* REQUIRED ACTION *
When the listing has been read, print it out again in full, word for word.
_ _ _
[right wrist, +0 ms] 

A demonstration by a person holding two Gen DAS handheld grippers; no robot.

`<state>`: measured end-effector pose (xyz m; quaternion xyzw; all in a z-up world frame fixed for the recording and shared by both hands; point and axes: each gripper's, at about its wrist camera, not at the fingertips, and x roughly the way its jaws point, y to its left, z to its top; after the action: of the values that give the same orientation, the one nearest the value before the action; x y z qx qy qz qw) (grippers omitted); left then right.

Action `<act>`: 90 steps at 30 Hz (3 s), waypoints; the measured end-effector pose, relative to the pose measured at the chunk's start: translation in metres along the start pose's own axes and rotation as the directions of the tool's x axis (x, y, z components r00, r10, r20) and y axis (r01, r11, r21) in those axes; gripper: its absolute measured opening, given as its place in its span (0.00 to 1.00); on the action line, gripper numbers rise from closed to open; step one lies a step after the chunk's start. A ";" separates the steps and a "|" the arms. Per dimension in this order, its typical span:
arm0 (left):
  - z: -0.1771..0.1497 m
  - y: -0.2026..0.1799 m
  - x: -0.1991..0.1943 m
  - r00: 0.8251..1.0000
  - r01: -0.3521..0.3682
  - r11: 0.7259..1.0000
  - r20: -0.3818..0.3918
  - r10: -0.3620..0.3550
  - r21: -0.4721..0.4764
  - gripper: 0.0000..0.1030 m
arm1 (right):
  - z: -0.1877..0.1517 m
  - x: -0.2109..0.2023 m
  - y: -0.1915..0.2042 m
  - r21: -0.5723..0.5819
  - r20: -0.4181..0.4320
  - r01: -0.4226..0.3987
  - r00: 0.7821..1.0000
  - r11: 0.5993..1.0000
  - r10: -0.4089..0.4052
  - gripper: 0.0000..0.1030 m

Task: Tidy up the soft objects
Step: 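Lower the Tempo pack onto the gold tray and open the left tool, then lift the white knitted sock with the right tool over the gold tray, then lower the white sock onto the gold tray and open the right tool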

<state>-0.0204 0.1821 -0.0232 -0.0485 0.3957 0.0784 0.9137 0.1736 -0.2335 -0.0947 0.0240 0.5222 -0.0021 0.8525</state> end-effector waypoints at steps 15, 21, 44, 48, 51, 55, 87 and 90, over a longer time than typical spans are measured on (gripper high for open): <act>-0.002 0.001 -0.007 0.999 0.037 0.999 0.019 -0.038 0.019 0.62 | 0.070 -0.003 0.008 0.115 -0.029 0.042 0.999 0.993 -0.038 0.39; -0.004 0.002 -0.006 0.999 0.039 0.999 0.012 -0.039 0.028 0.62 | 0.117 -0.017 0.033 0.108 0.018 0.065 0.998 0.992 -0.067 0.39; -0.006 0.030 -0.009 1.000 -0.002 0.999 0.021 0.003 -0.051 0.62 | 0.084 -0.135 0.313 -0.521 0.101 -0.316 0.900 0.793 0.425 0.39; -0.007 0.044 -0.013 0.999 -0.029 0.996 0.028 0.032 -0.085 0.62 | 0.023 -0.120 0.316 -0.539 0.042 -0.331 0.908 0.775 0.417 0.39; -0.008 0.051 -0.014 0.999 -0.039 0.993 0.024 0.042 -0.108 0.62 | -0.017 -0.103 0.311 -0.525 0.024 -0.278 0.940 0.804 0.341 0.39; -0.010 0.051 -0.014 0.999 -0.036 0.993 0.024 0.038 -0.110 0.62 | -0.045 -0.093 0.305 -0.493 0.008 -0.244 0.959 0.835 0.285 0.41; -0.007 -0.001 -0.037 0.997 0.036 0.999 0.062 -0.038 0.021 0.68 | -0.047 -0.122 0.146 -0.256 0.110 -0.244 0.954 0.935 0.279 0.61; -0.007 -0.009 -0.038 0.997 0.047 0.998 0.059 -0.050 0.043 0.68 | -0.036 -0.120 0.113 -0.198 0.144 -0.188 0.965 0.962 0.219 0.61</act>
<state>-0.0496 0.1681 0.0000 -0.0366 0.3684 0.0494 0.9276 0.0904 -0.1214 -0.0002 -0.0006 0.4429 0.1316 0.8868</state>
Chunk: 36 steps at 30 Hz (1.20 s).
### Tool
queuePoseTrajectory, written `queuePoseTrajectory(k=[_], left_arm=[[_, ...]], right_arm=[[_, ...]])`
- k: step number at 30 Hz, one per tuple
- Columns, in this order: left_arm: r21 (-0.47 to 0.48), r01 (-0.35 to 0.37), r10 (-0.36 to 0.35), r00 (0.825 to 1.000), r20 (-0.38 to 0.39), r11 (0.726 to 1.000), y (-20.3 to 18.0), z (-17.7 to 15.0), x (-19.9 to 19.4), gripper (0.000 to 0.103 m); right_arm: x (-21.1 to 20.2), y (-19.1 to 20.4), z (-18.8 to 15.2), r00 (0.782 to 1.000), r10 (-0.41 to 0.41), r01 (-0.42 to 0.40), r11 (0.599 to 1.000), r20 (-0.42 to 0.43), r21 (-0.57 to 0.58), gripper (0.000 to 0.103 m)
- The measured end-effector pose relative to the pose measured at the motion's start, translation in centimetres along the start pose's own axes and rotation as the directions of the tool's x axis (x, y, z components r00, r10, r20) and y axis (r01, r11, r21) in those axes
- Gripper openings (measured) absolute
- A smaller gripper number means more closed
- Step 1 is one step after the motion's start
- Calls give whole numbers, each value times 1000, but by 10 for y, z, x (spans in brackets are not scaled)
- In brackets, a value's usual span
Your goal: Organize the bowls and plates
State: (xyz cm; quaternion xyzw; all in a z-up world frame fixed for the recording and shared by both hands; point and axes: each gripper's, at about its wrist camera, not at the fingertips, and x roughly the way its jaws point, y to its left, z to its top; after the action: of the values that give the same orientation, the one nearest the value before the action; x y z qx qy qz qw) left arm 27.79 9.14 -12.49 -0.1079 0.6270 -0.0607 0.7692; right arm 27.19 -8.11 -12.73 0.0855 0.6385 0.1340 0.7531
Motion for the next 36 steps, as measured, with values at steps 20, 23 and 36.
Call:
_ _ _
* TASK OUTPUT *
[right wrist, +0 ms] 

A demonstration by a person holding two Gen DAS handheld grippers; no robot.

`<state>`: measured end-effector pose (xyz m; quaternion xyzw; all in a z-up world frame fixed for the recording and shared by both hands; point and axes: each gripper's, at about its wrist camera, not at the fingertips, and x roughly the way its jaws point, y to its left, z to its top; after the action: of the values that give the same orientation, the one nearest the value before the action; x y z qx qy qz qw) (grippers omitted); left then right.

Action `<act>`: 90 steps at 30 Hz (3 s), waypoints; the measured end-effector pose, relative to the pose measured at the chunk's start: translation in metres along the start pose's own axes and rotation as the directions of the tool's x axis (x, y, z components r00, r10, r20) and y axis (r01, r11, r21) in those axes; gripper: its absolute measured opening, given as its place in its span (0.00 to 1.00); on the action line, gripper numbers rise from closed to open; step one lies a step after the chunk's start. A ";" separates the steps and a "|" the arms. Per dimension in this order, its typical span:
arm0 (left):
  - z: -0.1771..0.1497 m
  - y: -0.2026..0.1799 m
  - x: -0.1991..0.1943 m
  - r00: 0.8251..1.0000
  - r01: -0.3521..0.3682
  - r11: 0.7259..1.0000
  - r20: -0.3818..0.3918
  - r10: -0.3620..0.3550
  - r21: -0.4721..0.4764
  - gripper: 0.0000..0.1030 m
arm1 (right):
  - z: -0.1877..0.1517 m
  - x: -0.2109..0.2023 m
  - y: -0.1915..0.2042 m
  - r21: -0.5723..0.5819
  - r20: -0.4181..0.4320
  - r01: -0.4226..0.3987
  - r00: 0.7821..1.0000
  - r11: 0.5993..1.0000
  - r10: -0.4089..0.4052
  - gripper: 0.0000..0.1030 m

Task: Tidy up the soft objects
Step: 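Lower the Tempo pack onto the gold tray and open the left tool, then lift the white knitted sock with the right tool over the gold tray, then lower the white sock onto the gold tray and open the right tool
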
<state>-0.0204 0.1821 -0.0232 -0.0485 0.3957 0.0784 0.9137 0.1736 -0.2335 -0.0947 0.0240 0.5222 -0.0021 0.8525</state> end-effector waypoints at steps 15, 21, 44, 48, 51, 55, 87 and 90, over a longer time than typical spans are measured on (gripper high for open): <act>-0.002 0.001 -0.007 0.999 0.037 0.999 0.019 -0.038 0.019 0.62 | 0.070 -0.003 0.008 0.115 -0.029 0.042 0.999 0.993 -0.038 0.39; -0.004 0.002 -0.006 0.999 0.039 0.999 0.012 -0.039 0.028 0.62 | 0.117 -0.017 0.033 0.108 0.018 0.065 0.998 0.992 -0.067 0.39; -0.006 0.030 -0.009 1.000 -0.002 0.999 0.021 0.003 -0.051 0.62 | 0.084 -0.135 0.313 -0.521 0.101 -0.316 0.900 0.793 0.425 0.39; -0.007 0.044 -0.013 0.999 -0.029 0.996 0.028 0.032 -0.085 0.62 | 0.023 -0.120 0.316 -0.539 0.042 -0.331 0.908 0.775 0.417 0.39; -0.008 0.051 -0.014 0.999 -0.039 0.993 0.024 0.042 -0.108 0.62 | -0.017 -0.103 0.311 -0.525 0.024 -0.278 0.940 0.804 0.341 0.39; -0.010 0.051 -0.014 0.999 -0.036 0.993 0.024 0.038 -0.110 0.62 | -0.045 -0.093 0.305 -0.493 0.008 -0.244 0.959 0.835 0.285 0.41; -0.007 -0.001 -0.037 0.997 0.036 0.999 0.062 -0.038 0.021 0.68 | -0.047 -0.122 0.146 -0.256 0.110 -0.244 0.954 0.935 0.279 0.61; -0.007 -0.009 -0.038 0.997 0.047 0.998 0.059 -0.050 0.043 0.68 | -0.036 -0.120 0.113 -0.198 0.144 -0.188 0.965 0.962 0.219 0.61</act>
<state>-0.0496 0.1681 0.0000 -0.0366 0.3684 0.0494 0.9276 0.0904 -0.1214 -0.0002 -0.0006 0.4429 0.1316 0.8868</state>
Chunk: 36 steps at 30 Hz (1.20 s).
### Tool
queuePoseTrajectory, written `queuePoseTrajectory(k=[_], left_arm=[[_, ...]], right_arm=[[_, ...]])`
- k: step number at 30 Hz, one per tuple
- Columns, in this order: left_arm: r21 (-0.47 to 0.48), r01 (-0.35 to 0.37), r10 (-0.36 to 0.35), r00 (0.825 to 1.000), r20 (-0.38 to 0.39), r11 (0.726 to 1.000), y (-20.3 to 18.0), z (-17.7 to 15.0), x (-19.9 to 19.4), gripper (0.000 to 0.103 m); right_arm: x (-21.1 to 20.2), y (-19.1 to 20.4), z (-18.8 to 15.2), r00 (0.782 to 1.000), r10 (-0.41 to 0.41), r01 (-0.42 to 0.40), r11 (0.599 to 1.000), r20 (-0.42 to 0.43), r21 (-0.57 to 0.58), gripper (0.000 to 0.103 m)
- The measured end-effector pose relative to the pose measured at the motion's start, translation in centimetres along the start pose's own axes and rotation as the directions of the tool's x axis (x, y, z components r00, r10, r20) and y axis (r01, r11, r21) in those axes
- Gripper openings (measured) absolute
- A smaller gripper number means more closed
- Step 1 is one step after the motion's start
- Calls give whole numbers, each value times 1000, but by 10 for y, z, x (spans in brackets are not scaled)
- In brackets, a value's usual span
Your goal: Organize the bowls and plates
State: (xyz cm; quaternion xyzw; all in a z-up world frame fixed for the recording and shared by both hands; point and axes: each gripper's, at about its wrist camera, not at the fingertips, and x roughly the way its jaws point, y to its left, z to its top; after the action: of the values that give the same orientation, the one nearest the value before the action; x y z qx qy qz qw) left arm 27.79 9.14 -12.49 -0.1079 0.6270 -0.0607 0.7692; right arm 27.19 -8.11 -12.73 0.0855 0.6385 0.1340 0.7531
Motion for the next 36 steps, as measured, with values at steps 20, 23 and 36.
Call:

There's no more to this exercise.